Étienne Méhul (1763-1817), friend of Napoleon, towed the political line by writing patriotic compositions in the Revolutionary period. Caught in a short lived heroic style (as the turn of the 1800's showed a preference for the lighter works of Rossini, to Beethoven's dismay as well), he was however, deemed the first Romantic in 1793. His dissonant and dramatic style was a definite influence on Berlioz.

Here's where my knowledge of him ends. I am doing a bit of research into French Romanticism and feel that his work is one of the keys to open its doors as well as to understand the subsequent developments in Europe. I thought that some of you PhD's might be able to enlighten us about this period and Méhul in particular.

I also became fascinated while reading that Schiller's "Ode to Joy" was harmonized by Revolutionaries before Beethoven. This gives me the impression that using this poem already in the 1820's for the 9th Symphony was a bit outdated.

zamyrabyrd, always willing to learn
"Men, it has been well said, think in herds; it will be seen that they go mad in herds, while they only recover their senses slowly, one by one."

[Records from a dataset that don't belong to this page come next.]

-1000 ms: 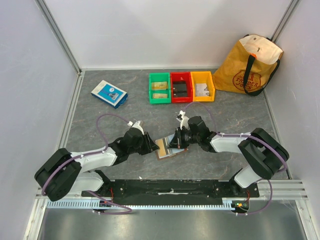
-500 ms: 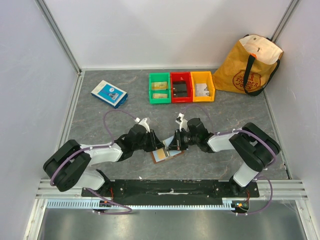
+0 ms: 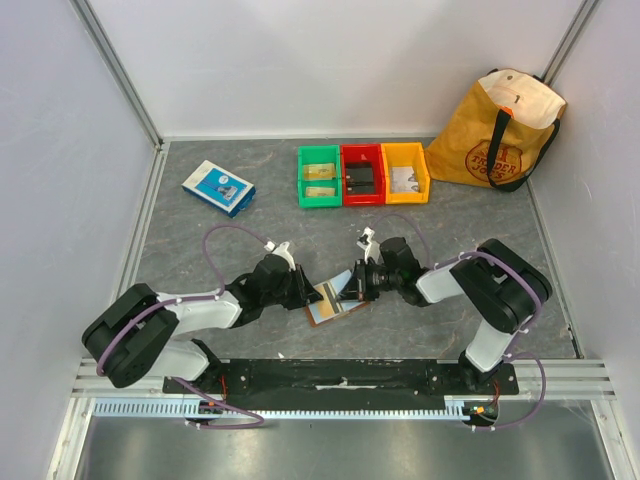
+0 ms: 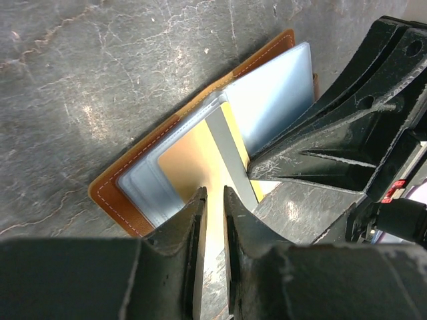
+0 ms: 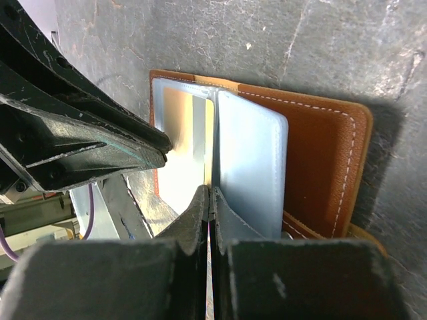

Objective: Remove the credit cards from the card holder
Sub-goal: Remove the credit card from the card holder.

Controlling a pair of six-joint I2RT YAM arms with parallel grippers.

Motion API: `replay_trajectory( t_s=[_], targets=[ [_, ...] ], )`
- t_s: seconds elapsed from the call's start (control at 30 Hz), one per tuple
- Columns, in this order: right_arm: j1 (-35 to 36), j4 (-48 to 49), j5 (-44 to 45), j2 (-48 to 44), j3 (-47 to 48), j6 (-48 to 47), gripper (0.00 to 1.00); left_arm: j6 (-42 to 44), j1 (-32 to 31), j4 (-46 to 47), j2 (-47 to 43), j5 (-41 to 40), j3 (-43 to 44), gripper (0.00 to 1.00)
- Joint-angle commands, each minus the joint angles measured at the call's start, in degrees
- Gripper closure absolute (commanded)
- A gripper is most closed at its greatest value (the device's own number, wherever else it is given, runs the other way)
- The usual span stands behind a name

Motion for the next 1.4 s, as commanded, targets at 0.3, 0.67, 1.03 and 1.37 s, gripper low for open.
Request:
replay_trajectory(
  t_s=[0.3, 0.67, 1.03, 1.37],
  targets=[
    [-3.1, -7.3, 4.9, -5.1, -0.5, -3.8, 1.00, 0.2, -0.2, -3.5, -0.4, -3.4, -0.5, 0.79],
    [-3.1, -8.2, 3.1, -4.3, 0.3, -4.6, 0.83, 0.6, -0.2, -3.4, 0.6, -2.5, 0.1, 0.79],
    [-3.1, -5.3, -0.1, 1.1, 1.6, -4.0, 0.74, 0.0, -0.2, -2.1, 1.2, -1.8, -0.6, 0.80],
    [-6.7, -9.8, 0.0, -4.6, 0.3, -6.3, 1.00, -0.5, -0.2, -1.9, 1.0, -2.0, -1.1, 0.80]
  ],
)
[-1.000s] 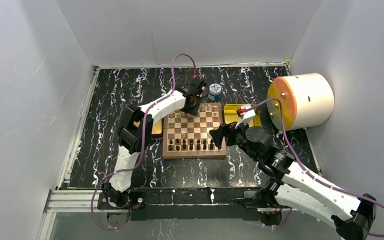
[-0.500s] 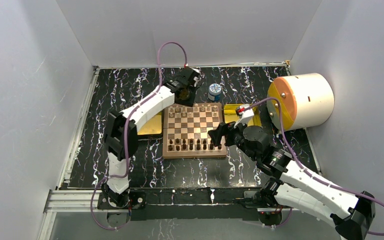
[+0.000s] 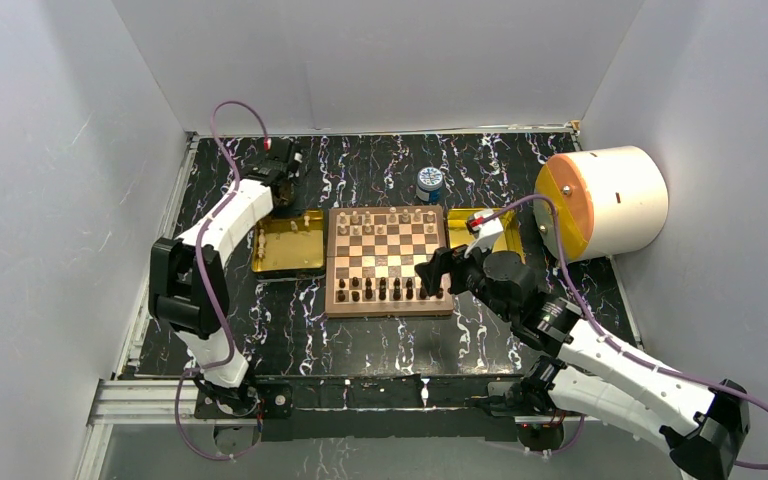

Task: Set up the chess pieces on the board
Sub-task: Pick up the chess piece from the storage box.

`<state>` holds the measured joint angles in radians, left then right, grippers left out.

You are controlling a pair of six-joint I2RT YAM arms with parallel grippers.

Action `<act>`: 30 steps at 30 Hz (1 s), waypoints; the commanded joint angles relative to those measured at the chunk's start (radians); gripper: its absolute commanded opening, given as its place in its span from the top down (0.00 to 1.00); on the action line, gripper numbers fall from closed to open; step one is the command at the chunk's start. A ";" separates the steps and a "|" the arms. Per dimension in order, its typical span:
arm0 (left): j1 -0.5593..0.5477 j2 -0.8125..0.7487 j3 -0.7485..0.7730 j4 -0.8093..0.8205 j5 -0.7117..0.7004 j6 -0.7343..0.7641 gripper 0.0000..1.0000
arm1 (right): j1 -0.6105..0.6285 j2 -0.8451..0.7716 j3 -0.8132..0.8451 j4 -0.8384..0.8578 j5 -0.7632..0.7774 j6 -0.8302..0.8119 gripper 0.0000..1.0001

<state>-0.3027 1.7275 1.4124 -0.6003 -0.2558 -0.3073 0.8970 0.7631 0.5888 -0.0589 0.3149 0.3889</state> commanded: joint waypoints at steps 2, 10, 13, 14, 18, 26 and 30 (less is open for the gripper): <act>0.062 -0.005 -0.035 0.084 0.007 -0.007 0.82 | 0.001 -0.042 0.007 0.050 0.013 -0.019 0.01; 0.087 0.092 -0.036 0.160 0.039 -0.011 0.76 | 0.002 -0.038 0.015 0.032 0.023 -0.019 0.01; 0.093 0.127 -0.047 0.184 0.048 -0.009 0.75 | 0.002 -0.040 0.015 0.031 0.029 -0.019 0.01; 0.095 0.136 -0.047 0.189 0.050 -0.007 0.75 | 0.001 -0.042 0.015 0.031 0.030 -0.019 0.01; 0.101 0.160 -0.051 0.205 0.059 0.003 0.75 | 0.002 -0.042 0.017 0.027 0.033 -0.018 0.01; 0.105 0.200 -0.040 0.218 0.064 0.012 0.78 | 0.001 -0.044 0.016 0.024 0.041 -0.018 0.01; 0.105 0.208 -0.034 0.214 0.073 0.012 0.84 | 0.002 -0.044 0.013 0.024 0.046 -0.020 0.01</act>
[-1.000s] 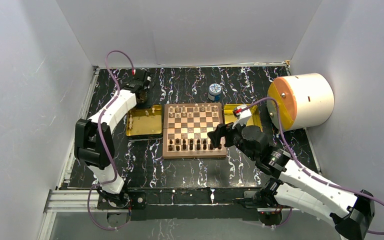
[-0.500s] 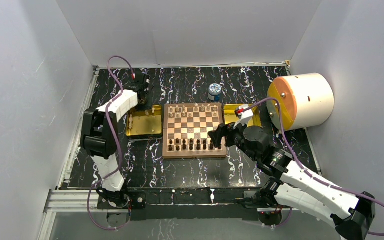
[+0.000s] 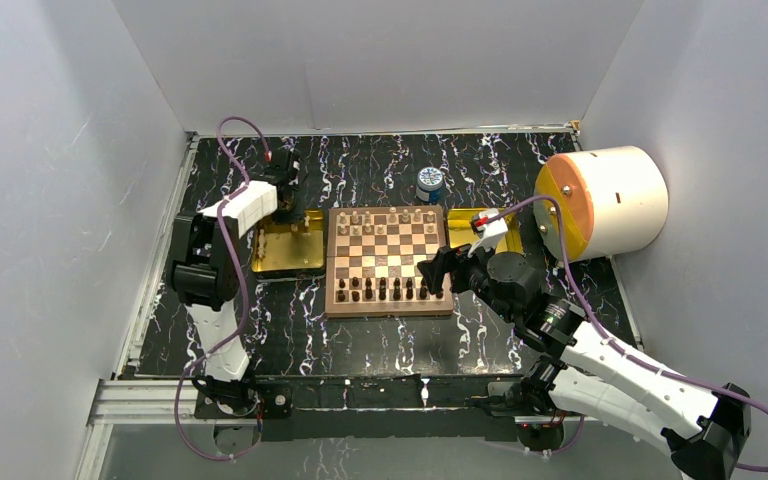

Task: Set up the chess pieces on the board
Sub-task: Pick up the chess piece from the storage box, then place the chess piece on the chessboard.

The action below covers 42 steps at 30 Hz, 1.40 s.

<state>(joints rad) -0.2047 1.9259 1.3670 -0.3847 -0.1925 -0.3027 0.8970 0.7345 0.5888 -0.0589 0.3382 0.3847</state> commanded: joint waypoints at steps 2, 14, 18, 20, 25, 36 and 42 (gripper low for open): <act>0.007 0.011 0.011 -0.011 0.011 0.004 0.83 | 0.002 -0.016 0.014 0.024 0.025 -0.018 0.01; 0.007 -0.003 0.075 -0.105 0.032 0.016 0.91 | 0.001 -0.003 0.026 0.026 0.010 -0.019 0.01; 0.007 -0.053 0.096 -0.149 0.040 0.019 0.92 | 0.002 0.004 0.021 0.025 -0.006 -0.011 0.01; 0.007 -0.079 0.104 -0.168 0.054 0.020 0.92 | 0.001 0.016 0.003 0.043 0.001 -0.015 0.01; -0.009 -0.157 0.113 -0.196 0.100 0.017 0.92 | 0.001 0.063 0.039 -0.023 0.025 0.005 0.01; -0.197 -0.192 0.192 -0.254 0.088 -0.001 0.92 | 0.002 0.065 0.072 -0.082 0.039 0.027 0.01; -0.339 -0.118 0.298 -0.262 0.059 -0.027 0.92 | 0.001 0.039 0.079 -0.128 0.054 0.052 0.01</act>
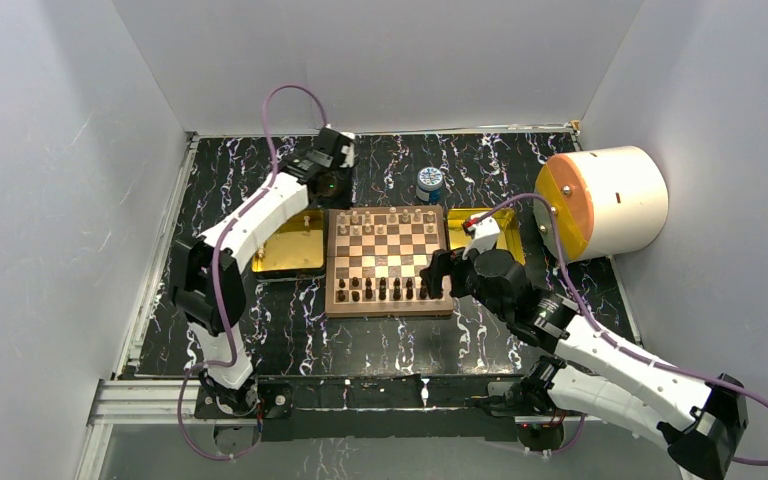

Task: Set up the chess pieces on the board
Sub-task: Place the chess piece on the chessboard.

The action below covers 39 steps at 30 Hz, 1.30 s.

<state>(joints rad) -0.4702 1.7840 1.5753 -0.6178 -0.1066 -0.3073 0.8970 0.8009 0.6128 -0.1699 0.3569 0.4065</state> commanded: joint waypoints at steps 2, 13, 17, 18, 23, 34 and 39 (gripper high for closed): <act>-0.107 0.059 0.128 -0.032 -0.041 -0.031 0.92 | 0.002 -0.032 0.065 -0.039 0.048 0.039 0.01; -0.245 0.221 0.271 -0.032 -0.114 -0.053 0.92 | 0.002 -0.119 0.037 -0.065 0.054 0.044 0.01; -0.266 0.282 0.309 -0.023 -0.133 -0.049 0.92 | 0.001 -0.146 0.030 -0.067 0.065 0.046 0.01; -0.267 0.295 0.318 -0.022 -0.135 -0.049 0.92 | 0.001 -0.149 0.030 -0.068 0.067 0.045 0.01; -0.268 0.356 0.335 -0.016 -0.133 -0.051 0.92 | 0.001 -0.168 0.036 -0.079 0.068 0.038 0.01; -0.268 0.386 0.336 0.003 -0.142 -0.043 0.91 | 0.001 -0.190 0.033 -0.078 0.087 0.029 0.01; -0.268 0.395 0.339 0.003 -0.151 -0.038 0.90 | 0.002 -0.195 0.032 -0.078 0.089 0.025 0.01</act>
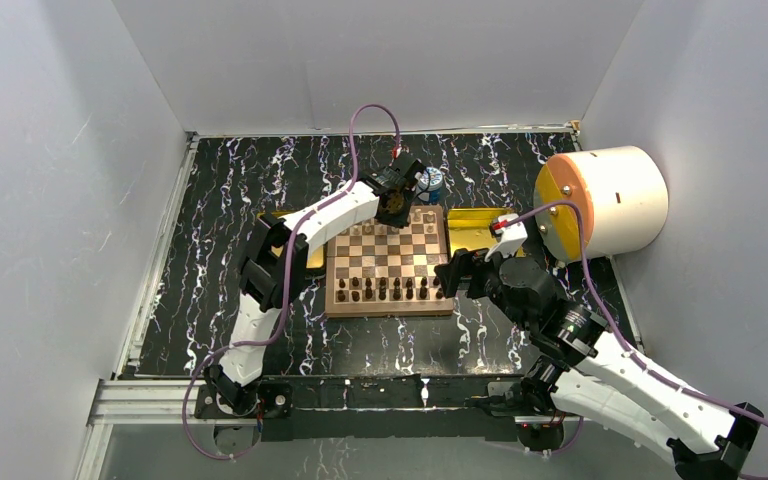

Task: Set up the chess pieces on the board
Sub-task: Place the chess piece on the chessboard.

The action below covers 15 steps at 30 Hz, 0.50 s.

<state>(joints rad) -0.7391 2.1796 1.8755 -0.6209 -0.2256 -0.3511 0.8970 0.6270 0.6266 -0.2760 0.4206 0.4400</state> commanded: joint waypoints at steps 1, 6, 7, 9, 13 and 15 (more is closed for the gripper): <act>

― Charles MacKay, Extraordinary Popular Delusions and the Madness of Crowds

knight66

When I start this post by saying that I did not know what this composer's first name was, you know you are not about to learn much from me. I have been in a concert performance of Mehul's opera Uthal. It is one of the pieces that did indeed kick off the Romantic movement; based on the Ossian poems, recently discussed here....

http://www.good-music-guide.com/community/index.php/topic,555.msg252398/topicseen.html#msg252398

When we got to the orchestral rehearsals, it was startling to hear the orchestrational fingerprints of Berlioz, but predating Berlioz. I seem to recall that Mehul taught Berlioz, (though at present I can't track that down as a fact), but I was surprised to hear so much of the teacher in the work of the pupil. We always think of Berlioz as being such an original.

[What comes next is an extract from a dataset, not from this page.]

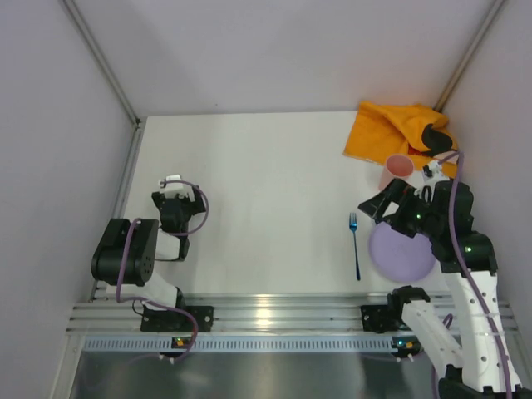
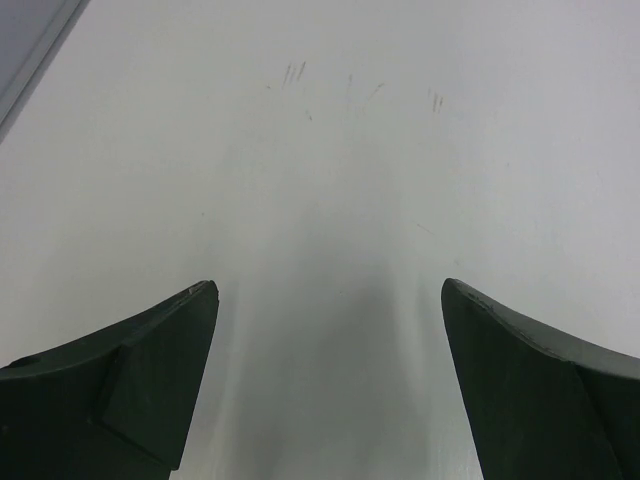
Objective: Set the dinner table for one person
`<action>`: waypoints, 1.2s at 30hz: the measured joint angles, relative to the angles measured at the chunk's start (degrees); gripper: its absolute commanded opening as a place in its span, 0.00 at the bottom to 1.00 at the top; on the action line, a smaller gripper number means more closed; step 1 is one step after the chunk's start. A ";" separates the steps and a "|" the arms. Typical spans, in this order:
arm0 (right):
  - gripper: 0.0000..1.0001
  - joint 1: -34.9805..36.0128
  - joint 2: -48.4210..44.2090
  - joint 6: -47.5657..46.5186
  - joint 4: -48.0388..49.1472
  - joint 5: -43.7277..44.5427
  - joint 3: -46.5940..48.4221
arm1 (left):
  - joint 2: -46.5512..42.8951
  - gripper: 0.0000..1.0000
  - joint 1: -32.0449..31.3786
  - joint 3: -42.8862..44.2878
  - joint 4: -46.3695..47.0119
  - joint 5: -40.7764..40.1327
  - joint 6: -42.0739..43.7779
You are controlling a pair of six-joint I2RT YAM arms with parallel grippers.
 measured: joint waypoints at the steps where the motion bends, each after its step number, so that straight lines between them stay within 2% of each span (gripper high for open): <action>1: 1.00 0.00 0.68 -0.13 -0.15 -0.35 0.00 | 0.00 0.98 0.00 0.00 0.00 0.44 0.15; 10: 1.00 1.29 5.68 -4.57 -3.52 -4.61 0.48 | 0.00 0.98 0.00 0.00 0.00 2.03 1.01; 17: 1.00 4.81 17.97 -7.65 -7.26 -2.47 10.62 | -1.53 0.98 -0.63 0.68 -2.54 0.85 1.33; 20: 1.00 6.80 28.74 -8.04 -8.22 -2.14 19.93 | -8.96 0.99 -1.64 4.61 -15.37 -1.01 0.09; 23: 1.00 8.13 41.59 -8.68 -8.90 -1.36 31.04 | -14.40 0.98 -1.95 16.09 -30.64 -0.81 -2.86; 25: 1.00 8.44 49.07 -8.98 -8.85 0.55 37.13 | -16.81 0.98 -1.95 22.38 -37.48 -0.26 -5.03; 30: 1.00 7.78 67.56 -9.51 -9.88 6.51 54.36 | -20.83 0.99 -3.28 30.21 -48.81 -0.76 -10.01; 36: 1.00 5.86 90.42 -9.53 -9.99 12.90 79.01 | -16.39 0.99 -3.82 31.04 -55.10 0.70 -14.38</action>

Mehul is set in Scotland and at the time of the writing of the opera, Scotland was a land of myth, of romanticism in its wider sense. A land of mists, mystery, heather. A dark place. I assume because of that, Mehul excluded violins from the orchestration, to darken the soundworld.

It was a piece I found went in one ear and out of the other.

Mike
DavidW: Yeah Mike doesn't get angry, he gets even.
I wasted time: and time wasted me.

val

The only thing I heard was the famous aria from the opera Joseph. I have it performed by Simoneau and Tauber.

But I have been told that his Symphonies are very intersting. Minkowski recorded the first two.

Grazioso

Quote from: val on December 20, 2008, 01:40:12 AM
The only thing I heard was the famous aria from the opera Joseph. I have it performed by Simoneau and Tauber.

But I have been told that his Symphonies are very intersting. Minkowski recorded the first two.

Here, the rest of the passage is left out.